§ **Directions**
Begin at the top of the listing below. Write each line out exactly, ending with the line that holds "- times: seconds".

· · · · · · ·

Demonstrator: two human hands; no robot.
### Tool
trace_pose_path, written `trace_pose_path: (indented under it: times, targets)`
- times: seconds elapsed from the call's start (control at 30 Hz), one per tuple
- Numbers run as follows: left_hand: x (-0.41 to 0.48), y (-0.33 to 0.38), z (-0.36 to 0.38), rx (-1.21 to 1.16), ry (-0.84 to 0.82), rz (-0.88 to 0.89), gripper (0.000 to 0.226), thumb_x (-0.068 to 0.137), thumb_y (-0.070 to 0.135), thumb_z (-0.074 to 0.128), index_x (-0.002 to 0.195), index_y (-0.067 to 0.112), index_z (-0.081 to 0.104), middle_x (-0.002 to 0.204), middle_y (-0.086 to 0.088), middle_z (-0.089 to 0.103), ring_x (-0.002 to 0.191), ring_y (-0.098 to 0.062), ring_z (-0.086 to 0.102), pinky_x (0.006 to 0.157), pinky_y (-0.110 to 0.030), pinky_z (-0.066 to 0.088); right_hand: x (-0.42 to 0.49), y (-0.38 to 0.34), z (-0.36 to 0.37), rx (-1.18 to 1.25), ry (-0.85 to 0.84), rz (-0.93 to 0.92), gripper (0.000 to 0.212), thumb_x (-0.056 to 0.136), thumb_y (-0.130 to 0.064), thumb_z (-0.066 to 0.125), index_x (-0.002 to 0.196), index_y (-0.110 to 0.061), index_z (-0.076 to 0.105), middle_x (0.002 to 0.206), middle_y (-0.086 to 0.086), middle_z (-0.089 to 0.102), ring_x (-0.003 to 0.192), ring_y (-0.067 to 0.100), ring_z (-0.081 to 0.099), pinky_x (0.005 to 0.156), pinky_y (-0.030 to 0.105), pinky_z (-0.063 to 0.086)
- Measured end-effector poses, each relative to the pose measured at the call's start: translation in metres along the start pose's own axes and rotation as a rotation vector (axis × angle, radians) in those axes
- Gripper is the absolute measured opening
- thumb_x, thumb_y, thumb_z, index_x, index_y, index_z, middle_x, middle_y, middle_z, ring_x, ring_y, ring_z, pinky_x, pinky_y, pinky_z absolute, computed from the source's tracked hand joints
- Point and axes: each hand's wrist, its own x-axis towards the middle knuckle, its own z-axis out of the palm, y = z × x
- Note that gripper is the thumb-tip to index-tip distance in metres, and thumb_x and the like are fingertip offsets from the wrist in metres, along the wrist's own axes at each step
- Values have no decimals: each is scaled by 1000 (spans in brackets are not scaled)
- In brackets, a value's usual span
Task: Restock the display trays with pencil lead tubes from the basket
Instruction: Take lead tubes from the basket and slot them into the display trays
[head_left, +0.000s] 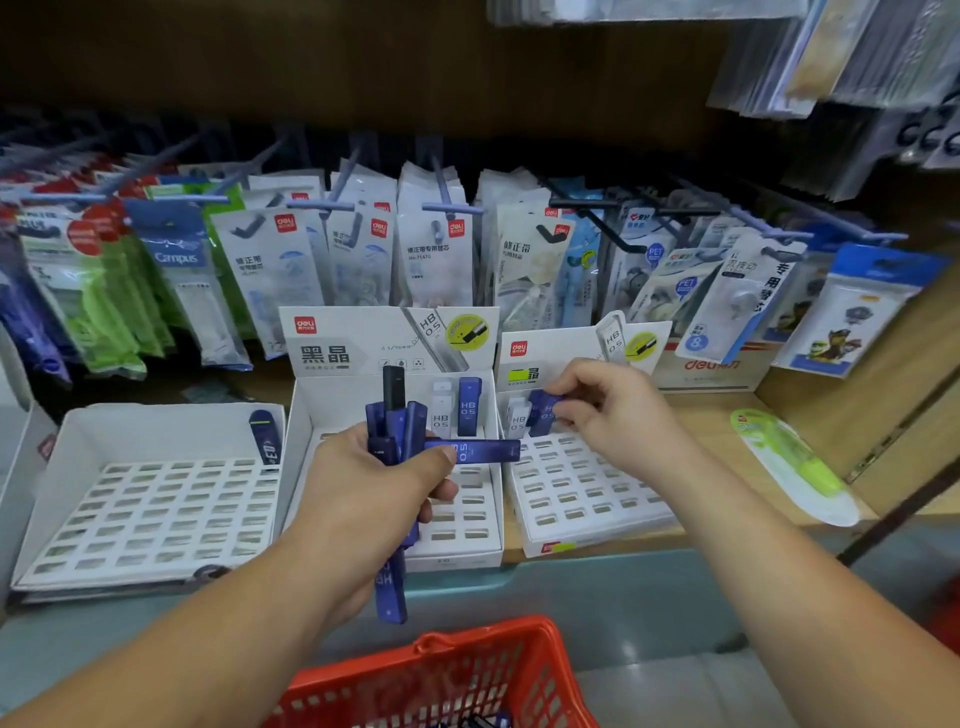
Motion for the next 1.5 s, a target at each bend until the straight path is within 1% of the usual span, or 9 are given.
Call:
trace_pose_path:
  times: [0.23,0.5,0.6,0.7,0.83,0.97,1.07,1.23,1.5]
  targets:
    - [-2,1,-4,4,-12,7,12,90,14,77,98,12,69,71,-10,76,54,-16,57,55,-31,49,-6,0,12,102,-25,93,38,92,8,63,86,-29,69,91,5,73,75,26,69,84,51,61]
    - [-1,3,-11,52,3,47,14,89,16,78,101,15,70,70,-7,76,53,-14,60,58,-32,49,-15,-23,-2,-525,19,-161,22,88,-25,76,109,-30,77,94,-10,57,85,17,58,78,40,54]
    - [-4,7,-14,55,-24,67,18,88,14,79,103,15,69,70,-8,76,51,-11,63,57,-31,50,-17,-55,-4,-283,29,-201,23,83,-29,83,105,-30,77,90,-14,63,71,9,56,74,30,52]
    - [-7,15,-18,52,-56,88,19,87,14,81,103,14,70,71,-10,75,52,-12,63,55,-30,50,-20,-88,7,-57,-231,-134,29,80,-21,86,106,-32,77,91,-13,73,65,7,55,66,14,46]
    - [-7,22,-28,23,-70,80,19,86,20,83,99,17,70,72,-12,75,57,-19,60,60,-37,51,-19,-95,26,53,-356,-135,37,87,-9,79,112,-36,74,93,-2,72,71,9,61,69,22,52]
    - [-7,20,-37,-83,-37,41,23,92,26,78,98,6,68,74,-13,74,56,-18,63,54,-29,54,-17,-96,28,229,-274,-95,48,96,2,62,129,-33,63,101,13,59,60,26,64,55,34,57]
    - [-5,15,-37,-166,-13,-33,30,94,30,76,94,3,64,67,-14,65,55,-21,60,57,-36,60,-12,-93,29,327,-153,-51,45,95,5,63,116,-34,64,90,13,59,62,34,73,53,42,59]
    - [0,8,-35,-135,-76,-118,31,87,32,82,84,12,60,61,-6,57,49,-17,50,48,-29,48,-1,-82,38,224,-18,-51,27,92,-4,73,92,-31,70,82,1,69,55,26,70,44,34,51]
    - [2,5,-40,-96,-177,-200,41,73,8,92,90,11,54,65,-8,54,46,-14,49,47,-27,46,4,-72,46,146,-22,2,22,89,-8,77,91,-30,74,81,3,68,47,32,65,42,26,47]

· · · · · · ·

§ **Completed exercise**
Demonstrator: two human hands; no robot.
### Tool
trace_pose_path, written `trace_pose_path: (indented under it: times, targets)`
- times: seconds elapsed from the call's start (control at 30 Hz), one per tuple

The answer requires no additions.